0

I've been searching the web for a solution to address reading files with different encodings and I've found many instances of "it's impossible to tell what encoding a file is" (so if anyone is reading this and has a link I would appreciate it). However, the problem I was dealing with was a bit more focused than "open any file encoding" but rather open a set of known encodings. I am by no means an expert at this topic but I thought I would post my solution in case anyone ran into this issue.

Specific example:

Known file encodings: utf8, and windows ansi

Initial Issue: as I now know, not specifying a encoding to python's open('file', 'r') command auto defaults to encoding='utf8' That raised a UnicodeDecodeError at runtime when trying to f.readline() a ansi file. A common search on this is: "UnicodeDecodeError: 'utf-8' codec can't decode byte"

Secondary Issue: so then I thought okay, well simple enough, we know the exception that's being raised so read a line and if it raises this UnicodeDecodeError then close the file and reopen it with open('file', 'r', encoding='ansi'). The problem with this was that sometimes utf8 was able to read the first few lines of an ansi encoded file just fine but then failed on a later line. Now the solution became clear; I had to read through the entire file with utf8 and if it failed then I knew that this file was a ansi.
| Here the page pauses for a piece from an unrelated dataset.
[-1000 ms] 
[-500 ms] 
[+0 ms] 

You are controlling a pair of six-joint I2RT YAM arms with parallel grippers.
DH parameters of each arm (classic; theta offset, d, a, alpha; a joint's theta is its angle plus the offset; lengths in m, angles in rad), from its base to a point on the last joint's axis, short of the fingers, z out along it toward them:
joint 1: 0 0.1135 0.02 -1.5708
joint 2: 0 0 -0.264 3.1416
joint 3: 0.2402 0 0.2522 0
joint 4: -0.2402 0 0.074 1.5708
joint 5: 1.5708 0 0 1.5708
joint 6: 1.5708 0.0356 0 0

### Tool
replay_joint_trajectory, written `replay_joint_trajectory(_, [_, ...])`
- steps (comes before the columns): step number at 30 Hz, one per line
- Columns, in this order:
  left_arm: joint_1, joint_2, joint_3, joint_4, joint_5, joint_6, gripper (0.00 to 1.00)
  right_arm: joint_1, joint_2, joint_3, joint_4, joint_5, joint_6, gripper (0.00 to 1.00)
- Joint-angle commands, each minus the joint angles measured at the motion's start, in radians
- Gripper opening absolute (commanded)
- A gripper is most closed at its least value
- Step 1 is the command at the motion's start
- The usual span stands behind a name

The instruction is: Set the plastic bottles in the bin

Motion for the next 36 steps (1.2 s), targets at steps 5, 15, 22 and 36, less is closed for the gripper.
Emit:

I'll post my take on this as an answer but if someone has a better solution, I would also appreciate that :)

snakecharmerb
  • 47,570
  • 11
  • 100
  • 153
PydPiper
  • 411
  • 5
  • 18
  • "Windows ANSI" is a misnomer, and not entirely well-defined. You probably mean code page 1252. – tripleee Apr 06 '19 at 17:04
  • There are many questions about resolving this within a file with mixed encodings. Falling back to Latin-1 (or CP1252 or what have you) when you get a decoding error is well-known and fairly trivial technique if you understand how UTF-8 was designed. – tripleee Apr 06 '19 at 17:11
  • 1
    Possible duplicate of [Python - dealing with mixed-encoding files](https://stackoverflow.com/questions/10009753/python-dealing-with-mixed-encoding-files) – tripleee Apr 06 '19 at 17:12
  • Hi tripleee, thanks for the response. I took a look at your link and it appears to me like it's a specific set of character fix. In my case I don't know what the characters are used in the files. The answer does seem a bit more advanced as well, and the one I posted seems simpler for a beginner that might not understand why their usual read file doesn't work – PydPiper Apr 07 '19 at 05:03
  • How did you come to the point of having text files (bytes) without the essential knowledge of which encoding each uses, yet you do know each is either UTF-8 or "Windows ANSI" (whatever that means)? Can you ask for them again? (If you receive them through HTTP, the response header might say which encoding is used.) – Tom Blodget Apr 07 '19 at 23:27
  • Hey Tom, I didn't know I was dealing with multiple encodings until I got an codec error out of nowhere. At first I didn't even know what it meant until I did a bit of digging online and in my code (on what file it failed). I pulled up the file in notepad++ and saw that it's encoding was ANSI – PydPiper Apr 07 '19 at 23:35
  • 1
    That's unfortunate. BTW—Notepad++ is guessing (and reporting in not a very informative way if it says "ANSI".) – Tom Blodget Apr 07 '19 at 23:37
  • Yeah okay, that makes sense then since what I've read online was that there is really no way to tell what a file encoding is, so that makes sense that notepad++ would also be guessing. I wrote an API that has a functionally to read in files and create a structured database out of it, and the files I've worked with have all be utf8, but apparently some of my coworkers receive whatever 'ansi' encoding is from 3rd party. My way around this was to just read through the file with utf8 first, and it it fails then guess at 'ansi'. So far seems to work until it doesn't :) – PydPiper Apr 07 '19 at 23:50

2 Answers2

0
f = open(path, 'r', encoding='utf8')
while True:
    try:
        line = f.readline()
    except UnicodeDecodeError:
        f.close()
        encodeing = 'ansi'
        break
    if not line:
        f.close()
        encoding = 'utf8'
        break

# now open your file for actual reading and data handling
with open(path, 'r', encoding=encoding) as f:
PydPiper
  • 411
  • 5
  • 18
0

If you replace the codec in the linke question by tripleee, it is

import codecs

last_position = -1

def mixed_decoder(unicode_error):
    global last_position
    string = unicode_error[1]
    position = unicode_error.start
    if position <= last_position:
        position = last_position + 1
    last_position = position
    new_char = string[position].decode("ansi")
    #new_char = u"_"
    return new_char, position + 1

codecs.register_error("mixed", mixed_decoder)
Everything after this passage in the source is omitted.